What follows is a listing. Write it all out exactly.

Data segment
*** Block opens ***
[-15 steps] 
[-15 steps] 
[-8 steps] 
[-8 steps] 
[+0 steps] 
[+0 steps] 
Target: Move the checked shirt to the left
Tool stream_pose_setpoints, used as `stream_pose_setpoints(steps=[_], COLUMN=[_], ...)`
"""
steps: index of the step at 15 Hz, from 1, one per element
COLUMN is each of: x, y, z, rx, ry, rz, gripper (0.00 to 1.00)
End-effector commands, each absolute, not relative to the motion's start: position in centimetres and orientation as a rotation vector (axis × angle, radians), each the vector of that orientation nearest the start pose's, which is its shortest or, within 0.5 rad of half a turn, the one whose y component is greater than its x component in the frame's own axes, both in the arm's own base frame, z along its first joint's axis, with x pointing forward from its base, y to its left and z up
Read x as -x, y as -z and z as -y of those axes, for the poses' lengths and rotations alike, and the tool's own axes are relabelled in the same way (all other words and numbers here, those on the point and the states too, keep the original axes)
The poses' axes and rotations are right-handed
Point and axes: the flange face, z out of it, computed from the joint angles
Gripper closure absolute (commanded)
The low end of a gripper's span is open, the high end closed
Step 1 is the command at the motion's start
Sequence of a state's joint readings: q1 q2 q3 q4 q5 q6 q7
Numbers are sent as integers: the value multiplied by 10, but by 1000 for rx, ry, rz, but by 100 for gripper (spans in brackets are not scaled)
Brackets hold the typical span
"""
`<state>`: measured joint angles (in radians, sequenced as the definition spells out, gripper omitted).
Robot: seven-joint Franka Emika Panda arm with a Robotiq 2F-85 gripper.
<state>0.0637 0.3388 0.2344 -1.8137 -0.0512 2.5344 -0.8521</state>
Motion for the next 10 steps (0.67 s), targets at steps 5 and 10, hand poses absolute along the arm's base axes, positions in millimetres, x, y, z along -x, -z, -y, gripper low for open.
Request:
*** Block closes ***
Task result
[-15 steps] 
[-15 steps] 
[-8 steps] 
[-8 steps] 
[+0 steps] 
[+0 steps] 
Target: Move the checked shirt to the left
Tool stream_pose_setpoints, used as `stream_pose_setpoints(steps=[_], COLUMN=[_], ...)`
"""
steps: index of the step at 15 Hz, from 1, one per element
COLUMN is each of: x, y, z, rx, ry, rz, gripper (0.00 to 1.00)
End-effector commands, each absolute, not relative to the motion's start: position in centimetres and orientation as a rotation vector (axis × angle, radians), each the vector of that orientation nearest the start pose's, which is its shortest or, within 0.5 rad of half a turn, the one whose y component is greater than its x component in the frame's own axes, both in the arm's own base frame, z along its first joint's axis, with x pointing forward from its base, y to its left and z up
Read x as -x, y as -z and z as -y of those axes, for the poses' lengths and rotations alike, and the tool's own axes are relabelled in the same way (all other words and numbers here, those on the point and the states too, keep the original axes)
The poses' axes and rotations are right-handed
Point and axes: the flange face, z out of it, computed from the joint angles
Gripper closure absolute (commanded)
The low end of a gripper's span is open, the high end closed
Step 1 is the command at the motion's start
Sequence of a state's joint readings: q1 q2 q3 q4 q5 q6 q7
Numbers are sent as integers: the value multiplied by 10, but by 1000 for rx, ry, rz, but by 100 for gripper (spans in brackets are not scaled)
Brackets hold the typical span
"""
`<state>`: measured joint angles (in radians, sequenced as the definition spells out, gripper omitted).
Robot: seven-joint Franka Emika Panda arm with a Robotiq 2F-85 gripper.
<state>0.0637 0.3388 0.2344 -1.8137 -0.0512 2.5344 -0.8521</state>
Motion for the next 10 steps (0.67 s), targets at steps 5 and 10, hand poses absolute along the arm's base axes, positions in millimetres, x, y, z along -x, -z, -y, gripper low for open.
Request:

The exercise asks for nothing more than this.